When libraries is not specified (the default), every generated task includes Library(whl="dist/*.whl") — Databricks installs the wheel before running the task. Setting libraries=[] tells the framework to skip library installation entirely because the package is already available in the container.

libraries parameter reference (per-job)

Value Behavior
None (default) Use default_libraries from generate_resources() (defaults to dist/*.whl)
[] No libraries — package pre-installed in Docker image
[Library(...)] Custom libraries — e.g. PyPI packages, Maven JARs

Tip

If all your jobs use a non-standard wheel location, set default_libraries on generate_resources() instead of repeating libraries= on every @job. See Bundle Configuration.

Dockerfile example

Your Docker image must have:

  1. The Databricks runtime base image
  2. Your pipeline package installed (with databricks-bundle-decorators)
  3. The dbxdec-run entry point available on $PATH
FROM databricksruntime/standard:16.4.x-scala2.12

# Install your pipeline package (includes databricks-bundle-decorators)
COPY dist/*.whl /tmp/
RUN pip install /tmp/*.whl && rm /tmp/*.whl

Build and push:

uv build --wheel
docker build -t my-registry.io/my-pipeline:latest .
docker push my-registry.io/my-pipeline:latest

databricks.yaml for Docker

With Docker deployment you typically don't need the artifacts section since no wheel is uploaded during databricks bundle deploy:

bundle:
  name: my-pipeline

# No artifacts section needed — package is in the Docker image.

python:
  venv_path: .venv
  resources:
    - 'resources:load_resources'

targets:
  dev:
    mode: development
    workspace:
      host: https://<your-workspace>.azuredatabricks.net/

Mixing Docker and wheel tasks

You can mix deployment strategies across different jobs in the same project. Each @job has its own libraries setting:

# This job uses the standard wheel deployment
@job(cluster=wheel_cluster)
def standard_job():
    ...

# This job uses Docker
@job(cluster=docker_cluster, libraries=[])
def docker_job():
    ...

Important notes

  • Entry point discovery: The dbxdec-run console script must be on $PATH inside the container. This happens automatically when you pip install the package that depends on databricks-bundle-decorators.

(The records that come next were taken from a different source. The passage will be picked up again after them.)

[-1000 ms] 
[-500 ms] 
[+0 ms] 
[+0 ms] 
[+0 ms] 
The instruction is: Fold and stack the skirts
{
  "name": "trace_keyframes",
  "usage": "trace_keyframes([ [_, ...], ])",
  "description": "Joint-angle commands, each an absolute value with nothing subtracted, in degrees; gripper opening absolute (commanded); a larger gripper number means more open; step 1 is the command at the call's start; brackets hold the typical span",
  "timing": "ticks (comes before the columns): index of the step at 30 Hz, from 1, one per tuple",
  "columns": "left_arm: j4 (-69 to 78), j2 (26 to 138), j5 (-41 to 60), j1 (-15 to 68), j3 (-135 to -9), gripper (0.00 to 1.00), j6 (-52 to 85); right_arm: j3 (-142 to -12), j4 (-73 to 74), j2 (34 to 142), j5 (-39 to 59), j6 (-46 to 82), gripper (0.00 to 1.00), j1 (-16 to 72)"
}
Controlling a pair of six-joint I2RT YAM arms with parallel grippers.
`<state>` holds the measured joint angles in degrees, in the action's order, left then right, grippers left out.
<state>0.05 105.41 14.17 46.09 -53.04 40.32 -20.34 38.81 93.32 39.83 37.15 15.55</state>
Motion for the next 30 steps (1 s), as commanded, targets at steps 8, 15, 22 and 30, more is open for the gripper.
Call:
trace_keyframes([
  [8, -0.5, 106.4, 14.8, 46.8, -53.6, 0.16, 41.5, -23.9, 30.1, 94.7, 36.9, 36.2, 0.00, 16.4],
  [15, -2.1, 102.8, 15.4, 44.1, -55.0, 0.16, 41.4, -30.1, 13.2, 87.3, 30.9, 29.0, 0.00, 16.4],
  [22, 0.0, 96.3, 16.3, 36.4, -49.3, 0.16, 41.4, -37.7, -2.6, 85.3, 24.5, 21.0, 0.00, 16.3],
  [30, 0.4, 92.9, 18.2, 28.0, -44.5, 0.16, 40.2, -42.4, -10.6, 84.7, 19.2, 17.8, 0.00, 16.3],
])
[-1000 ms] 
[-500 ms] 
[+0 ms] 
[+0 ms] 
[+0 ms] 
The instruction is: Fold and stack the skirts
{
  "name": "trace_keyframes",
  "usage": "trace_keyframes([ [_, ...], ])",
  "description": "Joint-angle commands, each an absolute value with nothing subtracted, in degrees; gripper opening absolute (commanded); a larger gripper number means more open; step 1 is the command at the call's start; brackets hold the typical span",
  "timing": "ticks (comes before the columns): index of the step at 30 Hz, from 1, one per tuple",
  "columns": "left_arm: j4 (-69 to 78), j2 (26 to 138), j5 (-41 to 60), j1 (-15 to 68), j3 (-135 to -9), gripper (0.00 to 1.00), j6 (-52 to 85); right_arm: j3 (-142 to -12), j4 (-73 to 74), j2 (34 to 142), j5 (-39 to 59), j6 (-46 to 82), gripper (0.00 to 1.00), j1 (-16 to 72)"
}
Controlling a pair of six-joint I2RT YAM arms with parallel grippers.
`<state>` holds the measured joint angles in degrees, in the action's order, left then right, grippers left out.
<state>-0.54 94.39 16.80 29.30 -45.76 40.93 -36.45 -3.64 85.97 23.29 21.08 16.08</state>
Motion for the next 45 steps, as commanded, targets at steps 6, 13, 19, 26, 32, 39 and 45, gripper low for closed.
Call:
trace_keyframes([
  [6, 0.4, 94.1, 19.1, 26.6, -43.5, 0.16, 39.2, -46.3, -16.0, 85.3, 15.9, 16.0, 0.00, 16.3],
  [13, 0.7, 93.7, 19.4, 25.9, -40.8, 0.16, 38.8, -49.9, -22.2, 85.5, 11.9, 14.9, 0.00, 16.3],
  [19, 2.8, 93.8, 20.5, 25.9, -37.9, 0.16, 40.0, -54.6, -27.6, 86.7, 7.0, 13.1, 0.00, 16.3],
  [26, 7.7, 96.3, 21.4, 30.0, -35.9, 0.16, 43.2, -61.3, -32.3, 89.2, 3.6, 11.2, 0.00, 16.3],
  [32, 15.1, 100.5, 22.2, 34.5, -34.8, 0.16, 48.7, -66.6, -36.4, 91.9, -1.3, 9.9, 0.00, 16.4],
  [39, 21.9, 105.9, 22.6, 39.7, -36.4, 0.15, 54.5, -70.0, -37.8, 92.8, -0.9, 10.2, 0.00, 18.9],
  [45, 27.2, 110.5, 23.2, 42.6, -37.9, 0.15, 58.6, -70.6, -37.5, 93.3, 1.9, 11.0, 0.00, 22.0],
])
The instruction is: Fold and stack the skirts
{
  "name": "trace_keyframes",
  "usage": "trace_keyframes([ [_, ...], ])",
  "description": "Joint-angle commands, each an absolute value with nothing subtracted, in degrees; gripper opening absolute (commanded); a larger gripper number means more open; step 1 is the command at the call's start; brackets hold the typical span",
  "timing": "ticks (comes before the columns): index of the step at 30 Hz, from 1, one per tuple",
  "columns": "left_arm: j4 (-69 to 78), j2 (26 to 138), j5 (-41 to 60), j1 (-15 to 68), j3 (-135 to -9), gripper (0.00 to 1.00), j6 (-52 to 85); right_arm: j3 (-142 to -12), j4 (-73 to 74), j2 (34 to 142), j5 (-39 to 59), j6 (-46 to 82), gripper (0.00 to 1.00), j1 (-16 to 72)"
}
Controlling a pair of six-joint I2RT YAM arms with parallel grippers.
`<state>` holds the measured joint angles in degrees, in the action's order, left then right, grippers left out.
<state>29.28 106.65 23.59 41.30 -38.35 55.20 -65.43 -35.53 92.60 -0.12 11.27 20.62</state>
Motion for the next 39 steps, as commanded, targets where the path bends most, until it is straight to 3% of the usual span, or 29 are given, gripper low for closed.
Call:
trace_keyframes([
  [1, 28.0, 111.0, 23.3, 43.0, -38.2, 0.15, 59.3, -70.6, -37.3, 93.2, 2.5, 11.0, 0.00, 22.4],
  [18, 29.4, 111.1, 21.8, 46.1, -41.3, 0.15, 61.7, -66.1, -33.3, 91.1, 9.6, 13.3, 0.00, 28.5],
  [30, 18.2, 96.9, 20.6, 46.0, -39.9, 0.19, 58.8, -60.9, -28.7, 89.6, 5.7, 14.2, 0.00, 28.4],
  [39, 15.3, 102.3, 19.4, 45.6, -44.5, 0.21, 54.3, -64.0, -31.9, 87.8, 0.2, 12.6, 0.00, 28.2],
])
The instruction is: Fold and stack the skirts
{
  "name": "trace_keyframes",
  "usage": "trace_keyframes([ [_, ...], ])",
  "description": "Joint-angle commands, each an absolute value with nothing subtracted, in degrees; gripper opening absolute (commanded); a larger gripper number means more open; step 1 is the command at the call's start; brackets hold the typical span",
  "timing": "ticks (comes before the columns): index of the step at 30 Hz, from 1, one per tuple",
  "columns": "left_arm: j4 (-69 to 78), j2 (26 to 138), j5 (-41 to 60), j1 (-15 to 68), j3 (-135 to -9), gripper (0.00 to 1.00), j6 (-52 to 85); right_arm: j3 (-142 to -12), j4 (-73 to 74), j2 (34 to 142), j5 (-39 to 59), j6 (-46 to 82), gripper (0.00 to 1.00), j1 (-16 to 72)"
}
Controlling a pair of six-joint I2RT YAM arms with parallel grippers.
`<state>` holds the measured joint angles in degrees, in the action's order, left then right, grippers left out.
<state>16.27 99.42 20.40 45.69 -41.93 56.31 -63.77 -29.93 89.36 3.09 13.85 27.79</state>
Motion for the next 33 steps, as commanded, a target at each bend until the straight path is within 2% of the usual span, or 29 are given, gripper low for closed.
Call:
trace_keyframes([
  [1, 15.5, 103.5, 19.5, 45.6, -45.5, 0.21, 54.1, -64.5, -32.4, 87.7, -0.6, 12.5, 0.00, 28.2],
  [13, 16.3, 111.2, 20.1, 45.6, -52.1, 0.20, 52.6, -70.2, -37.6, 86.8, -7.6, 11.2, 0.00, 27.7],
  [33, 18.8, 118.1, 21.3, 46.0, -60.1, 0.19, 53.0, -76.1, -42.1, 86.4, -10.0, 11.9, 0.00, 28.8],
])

  • resources/__init__.py still runs locally: The load_resources() entry point is invoked by databricks bundle deploy on your local machine (not inside the Docker image). Make sure your local environment has the package installed for codegen to work.

  • Image registry access: Your Databricks workspace must have network access to pull from your container registry. Configure authentication via workspace-level Docker credentials.